Firstly, the centers of the positive and negative categories are found: o₁⁺ = (0.5, −0.5); o₁⁻ = (−0.5, −0.5);

Find the sweep vector:

w₁ = o₁⁺ − o₁⁻ = (1, 0)

The recalculation is:

a₁⁺ = min{(x₁⁺, w₁), (x₂⁺, w₁)} = min{0, 1} = 0,

b₁⁻ = max{(x₄⁻, w₁), (x₅⁻, w₁)} = max{(−1, 0} = 0.

The projection interval is J₁ = a₁⁺ − b₁⁻ = 0. Because the spacing of w₁ is not positive, it is still not an implicit factor. Its projection mixing domain is [0, 0].

Continuing this process, the remaining mixed point classification data set is:

X₂⁻ = {x₅⁻ = (0, 0)}; X₂⁺ = {x₁⁺ = (0, −1)}.

o₂⁺ = (0, −1); o₂⁻ = (0, 0)

Find the sweep vector:

w₂ = o₂⁺ − o₂⁻ = (0, −1);

a₂⁺ = min{(x₁⁺, x₁⁺)} = 1,

b₂⁻ = max{(x₅⁻, w₁)} = 0.

The projection interval is J₂ = a₂⁺ − b₂⁻ = 1 > 0. It is known that w₂ is an implicit factor in X₂⁻ and X₂⁺, J^*₂ = 0.5.

Test step

After the explicit and implicit factors are found and the partition wall is calculated, the explicit and implicit model is established to test the test point. The steps are as follows.

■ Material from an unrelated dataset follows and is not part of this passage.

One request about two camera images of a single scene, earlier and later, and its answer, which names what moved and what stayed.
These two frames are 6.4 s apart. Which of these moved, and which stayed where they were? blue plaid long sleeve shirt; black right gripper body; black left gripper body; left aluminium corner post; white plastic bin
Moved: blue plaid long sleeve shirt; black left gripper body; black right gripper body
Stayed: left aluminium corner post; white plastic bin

Step 1: input test data z = (z₁, … z_n);

Step 2: start from t = 0 and calculate and test the data of w_t projection (z, w_t) to determine whether the mixed domain [a_t⁺, b_t⁻];

Step 3: If (z, w_t) is not in the mixed domain, it means that for z, for w_t non-mixed points, the category is determined according to its projection. At the left of the mixed domain, it is judged as a negative class, and at the right of the mixed domain, it is judged as a positive class.

Step 4: If (z, w_t) is in the mixed domain, to mix all point as a new binary classification data sets, t = t + 1 ≠ T, go to step 2 until t = t + 1 = T, w_T has a partition wall J*, according to the symbol of (z, w_T) − J* to determine the category of z. Obtain the solution, then stop running and output.

Example 2.

Take two classification data sets given in Example 1, input test points z = (2.5, 1.5), z’ = (2.5, −1.5) and try to identify their categories.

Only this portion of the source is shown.